Of all the lines in the entries below, give again exactly those starting at the line containing "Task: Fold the" and ending at the line containing "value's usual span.", both ends included, and no others.
*** DATA TO USE ***
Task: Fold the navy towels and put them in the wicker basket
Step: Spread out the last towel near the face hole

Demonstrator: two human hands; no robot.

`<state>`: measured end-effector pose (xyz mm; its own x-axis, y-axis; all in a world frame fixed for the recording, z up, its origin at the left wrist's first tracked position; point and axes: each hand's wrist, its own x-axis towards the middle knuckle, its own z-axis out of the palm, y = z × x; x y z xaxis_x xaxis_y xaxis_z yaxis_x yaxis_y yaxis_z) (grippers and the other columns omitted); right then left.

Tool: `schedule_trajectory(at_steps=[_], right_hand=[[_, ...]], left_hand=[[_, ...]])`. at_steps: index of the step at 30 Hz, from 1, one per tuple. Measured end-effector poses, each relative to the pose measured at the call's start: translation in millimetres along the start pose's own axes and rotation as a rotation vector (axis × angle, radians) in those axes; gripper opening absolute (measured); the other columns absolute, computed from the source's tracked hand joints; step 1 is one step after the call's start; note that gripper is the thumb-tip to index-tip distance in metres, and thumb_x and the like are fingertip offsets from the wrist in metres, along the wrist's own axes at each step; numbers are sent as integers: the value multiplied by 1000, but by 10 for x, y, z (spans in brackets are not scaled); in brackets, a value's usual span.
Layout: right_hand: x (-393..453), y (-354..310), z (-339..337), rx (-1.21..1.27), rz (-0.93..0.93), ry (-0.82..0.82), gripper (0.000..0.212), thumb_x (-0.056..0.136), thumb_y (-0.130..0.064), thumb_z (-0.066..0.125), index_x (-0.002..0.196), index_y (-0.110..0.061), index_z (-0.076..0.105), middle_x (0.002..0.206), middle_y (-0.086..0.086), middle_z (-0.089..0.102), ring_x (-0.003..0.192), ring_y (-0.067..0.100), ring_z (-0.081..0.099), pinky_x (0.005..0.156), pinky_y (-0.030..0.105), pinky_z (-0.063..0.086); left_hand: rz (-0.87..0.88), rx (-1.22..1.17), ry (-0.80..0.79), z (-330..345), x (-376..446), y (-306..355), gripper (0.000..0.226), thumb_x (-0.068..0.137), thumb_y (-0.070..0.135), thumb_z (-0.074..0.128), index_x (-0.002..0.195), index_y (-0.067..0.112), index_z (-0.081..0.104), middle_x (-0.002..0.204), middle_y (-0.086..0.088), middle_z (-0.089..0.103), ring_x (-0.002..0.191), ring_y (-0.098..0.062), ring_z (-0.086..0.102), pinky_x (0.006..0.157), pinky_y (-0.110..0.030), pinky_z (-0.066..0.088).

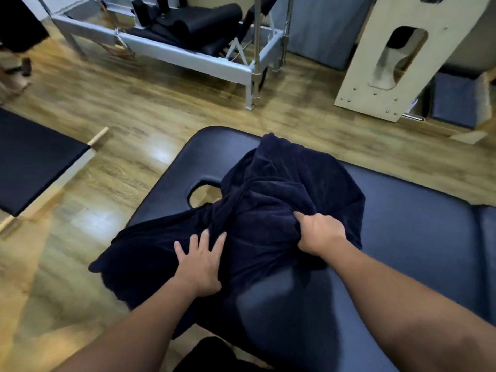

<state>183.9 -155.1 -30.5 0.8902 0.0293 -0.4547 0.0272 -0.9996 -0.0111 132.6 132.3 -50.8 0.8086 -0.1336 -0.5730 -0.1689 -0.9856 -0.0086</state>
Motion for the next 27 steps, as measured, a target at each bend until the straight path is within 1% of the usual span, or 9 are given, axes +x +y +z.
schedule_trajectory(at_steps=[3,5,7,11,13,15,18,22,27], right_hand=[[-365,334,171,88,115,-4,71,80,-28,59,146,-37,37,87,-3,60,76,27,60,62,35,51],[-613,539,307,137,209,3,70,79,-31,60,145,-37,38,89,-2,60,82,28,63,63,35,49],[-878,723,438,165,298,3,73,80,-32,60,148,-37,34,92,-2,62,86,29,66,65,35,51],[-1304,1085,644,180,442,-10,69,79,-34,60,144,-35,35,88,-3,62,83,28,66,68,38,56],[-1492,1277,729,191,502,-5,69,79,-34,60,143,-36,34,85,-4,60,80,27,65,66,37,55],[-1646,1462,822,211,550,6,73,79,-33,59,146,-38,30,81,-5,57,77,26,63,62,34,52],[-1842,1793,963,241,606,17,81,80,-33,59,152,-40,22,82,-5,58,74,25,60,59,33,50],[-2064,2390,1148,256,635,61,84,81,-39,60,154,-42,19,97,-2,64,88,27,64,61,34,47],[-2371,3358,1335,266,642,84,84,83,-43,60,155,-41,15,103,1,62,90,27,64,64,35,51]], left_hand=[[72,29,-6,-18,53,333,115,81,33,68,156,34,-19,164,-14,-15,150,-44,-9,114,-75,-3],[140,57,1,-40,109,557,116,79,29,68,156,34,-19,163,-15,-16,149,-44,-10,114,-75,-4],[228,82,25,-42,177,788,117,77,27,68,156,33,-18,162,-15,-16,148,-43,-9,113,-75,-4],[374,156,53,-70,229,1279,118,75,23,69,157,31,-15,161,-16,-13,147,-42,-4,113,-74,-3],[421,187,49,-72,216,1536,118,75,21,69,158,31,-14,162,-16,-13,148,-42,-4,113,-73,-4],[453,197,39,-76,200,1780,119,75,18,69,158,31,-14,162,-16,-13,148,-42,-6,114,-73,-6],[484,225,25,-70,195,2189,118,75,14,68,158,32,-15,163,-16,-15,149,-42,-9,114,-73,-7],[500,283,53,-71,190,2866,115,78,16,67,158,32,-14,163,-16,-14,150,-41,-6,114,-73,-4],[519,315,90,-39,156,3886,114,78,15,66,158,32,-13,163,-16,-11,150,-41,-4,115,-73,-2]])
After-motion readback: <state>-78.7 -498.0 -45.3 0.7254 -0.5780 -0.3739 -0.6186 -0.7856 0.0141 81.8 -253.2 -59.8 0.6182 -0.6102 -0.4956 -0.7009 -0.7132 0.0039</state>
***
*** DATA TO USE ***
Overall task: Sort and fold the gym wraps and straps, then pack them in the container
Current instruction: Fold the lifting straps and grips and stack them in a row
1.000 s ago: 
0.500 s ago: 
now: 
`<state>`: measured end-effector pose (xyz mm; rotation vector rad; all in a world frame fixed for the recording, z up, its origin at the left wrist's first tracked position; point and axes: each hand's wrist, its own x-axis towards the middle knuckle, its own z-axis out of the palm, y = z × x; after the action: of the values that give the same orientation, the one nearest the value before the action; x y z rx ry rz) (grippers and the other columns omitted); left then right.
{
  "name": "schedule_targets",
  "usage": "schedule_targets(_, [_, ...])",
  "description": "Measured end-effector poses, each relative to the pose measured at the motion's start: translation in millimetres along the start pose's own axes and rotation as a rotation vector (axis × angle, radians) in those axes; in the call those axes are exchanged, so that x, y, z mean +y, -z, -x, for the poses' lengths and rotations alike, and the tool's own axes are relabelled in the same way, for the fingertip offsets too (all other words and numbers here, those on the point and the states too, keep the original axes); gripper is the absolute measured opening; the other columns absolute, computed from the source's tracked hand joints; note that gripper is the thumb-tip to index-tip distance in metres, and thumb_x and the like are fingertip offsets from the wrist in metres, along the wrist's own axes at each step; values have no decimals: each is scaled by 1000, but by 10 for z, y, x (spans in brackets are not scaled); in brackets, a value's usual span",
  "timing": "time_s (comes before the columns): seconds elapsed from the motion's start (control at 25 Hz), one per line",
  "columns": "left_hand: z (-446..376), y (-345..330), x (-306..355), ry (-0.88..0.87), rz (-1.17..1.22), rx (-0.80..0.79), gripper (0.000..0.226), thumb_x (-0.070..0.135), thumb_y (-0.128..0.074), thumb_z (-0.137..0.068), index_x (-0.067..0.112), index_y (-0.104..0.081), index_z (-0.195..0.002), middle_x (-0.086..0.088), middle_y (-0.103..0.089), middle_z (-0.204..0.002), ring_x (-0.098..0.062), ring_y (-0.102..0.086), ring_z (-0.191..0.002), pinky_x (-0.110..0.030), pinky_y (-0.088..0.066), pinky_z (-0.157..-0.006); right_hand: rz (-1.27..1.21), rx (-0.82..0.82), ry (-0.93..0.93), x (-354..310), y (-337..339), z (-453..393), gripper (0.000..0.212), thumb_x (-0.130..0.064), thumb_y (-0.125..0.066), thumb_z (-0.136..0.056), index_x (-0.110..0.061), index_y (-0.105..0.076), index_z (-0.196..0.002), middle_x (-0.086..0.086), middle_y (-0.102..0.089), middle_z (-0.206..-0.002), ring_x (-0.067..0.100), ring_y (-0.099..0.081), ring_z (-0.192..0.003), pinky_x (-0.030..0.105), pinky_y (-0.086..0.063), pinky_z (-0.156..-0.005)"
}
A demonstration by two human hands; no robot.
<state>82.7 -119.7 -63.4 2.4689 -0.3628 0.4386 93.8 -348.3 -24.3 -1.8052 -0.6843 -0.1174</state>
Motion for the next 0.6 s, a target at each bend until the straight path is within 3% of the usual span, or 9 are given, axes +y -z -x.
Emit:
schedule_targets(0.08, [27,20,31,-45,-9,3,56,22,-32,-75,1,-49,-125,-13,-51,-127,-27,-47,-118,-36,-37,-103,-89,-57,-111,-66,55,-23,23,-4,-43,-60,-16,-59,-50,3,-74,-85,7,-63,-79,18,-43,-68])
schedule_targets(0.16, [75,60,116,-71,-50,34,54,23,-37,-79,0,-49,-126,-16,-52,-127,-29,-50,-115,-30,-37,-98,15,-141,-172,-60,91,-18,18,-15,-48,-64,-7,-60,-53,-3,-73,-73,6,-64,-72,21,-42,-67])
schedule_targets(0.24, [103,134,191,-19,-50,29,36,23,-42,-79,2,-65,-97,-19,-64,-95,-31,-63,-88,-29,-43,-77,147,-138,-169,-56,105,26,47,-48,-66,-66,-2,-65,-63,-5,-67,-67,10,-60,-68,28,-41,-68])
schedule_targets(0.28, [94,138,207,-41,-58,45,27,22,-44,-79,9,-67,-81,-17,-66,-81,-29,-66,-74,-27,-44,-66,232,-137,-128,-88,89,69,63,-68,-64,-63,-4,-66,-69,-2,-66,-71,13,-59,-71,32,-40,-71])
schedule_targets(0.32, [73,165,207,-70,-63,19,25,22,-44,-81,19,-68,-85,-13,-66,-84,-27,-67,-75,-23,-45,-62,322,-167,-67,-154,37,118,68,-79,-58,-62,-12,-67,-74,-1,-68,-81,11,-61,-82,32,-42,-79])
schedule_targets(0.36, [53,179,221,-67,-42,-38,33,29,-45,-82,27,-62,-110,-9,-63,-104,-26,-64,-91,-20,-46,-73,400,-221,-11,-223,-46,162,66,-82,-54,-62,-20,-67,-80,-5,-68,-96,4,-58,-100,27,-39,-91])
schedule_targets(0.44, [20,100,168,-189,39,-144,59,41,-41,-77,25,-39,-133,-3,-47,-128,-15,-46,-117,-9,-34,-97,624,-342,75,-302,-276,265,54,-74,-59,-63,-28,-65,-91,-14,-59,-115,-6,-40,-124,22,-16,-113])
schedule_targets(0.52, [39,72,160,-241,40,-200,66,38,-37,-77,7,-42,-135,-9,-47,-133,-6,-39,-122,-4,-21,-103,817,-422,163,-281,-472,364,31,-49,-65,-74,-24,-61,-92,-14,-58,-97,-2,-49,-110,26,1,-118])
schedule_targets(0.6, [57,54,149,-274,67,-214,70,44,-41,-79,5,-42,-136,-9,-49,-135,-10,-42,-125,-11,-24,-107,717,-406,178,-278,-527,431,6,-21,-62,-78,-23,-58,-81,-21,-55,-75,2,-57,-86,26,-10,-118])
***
▶ TASK RESULT
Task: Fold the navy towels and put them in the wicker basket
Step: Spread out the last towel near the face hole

Demonstrator: two human hands; no robot.

`<state>`: measured end-effector pose (xyz mm; its own x-axis, y-axis; all in a world frame fixed for the recording, z up, its origin at the left wrist's first tracked position; point and axes: each hand's wrist, its own x-axis towards the middle knuckle, its own z-axis out of the palm, y = z × x; x y z xaxis_x xaxis_y xaxis_z yaxis_x yaxis_y yaxis_z) (grippers and the other columns omitted); right then left.

Tool: `schedule_trajectory(at_steps=[_], right_hand=[[_, ...]], left_hand=[[_, ...]])`. at_steps: index of the step at 30 Hz, from 1, one per tuple. Measured end-effector poses, each relative to the pose measured at the call's start: translation in millimetres along the start pose's own axes and rotation as a rotation vector (axis × angle, radians) in those axes; gripper opening absolute (measured); the other columns absolute, computed from the source's tracked hand joints; step 1 is one step after the call's start; note that gripper is the thumb-tip to index-tip distance in metres, and thumb_x and the like are fingertip offsets from the wrist in metres, along the wrist's own axes at each step; numbers are sent as integers: the value multiplied by 1000, but by 10 for x, y, z (spans in brackets are not scaled); in brackets, a value's usual span.

The output is finished.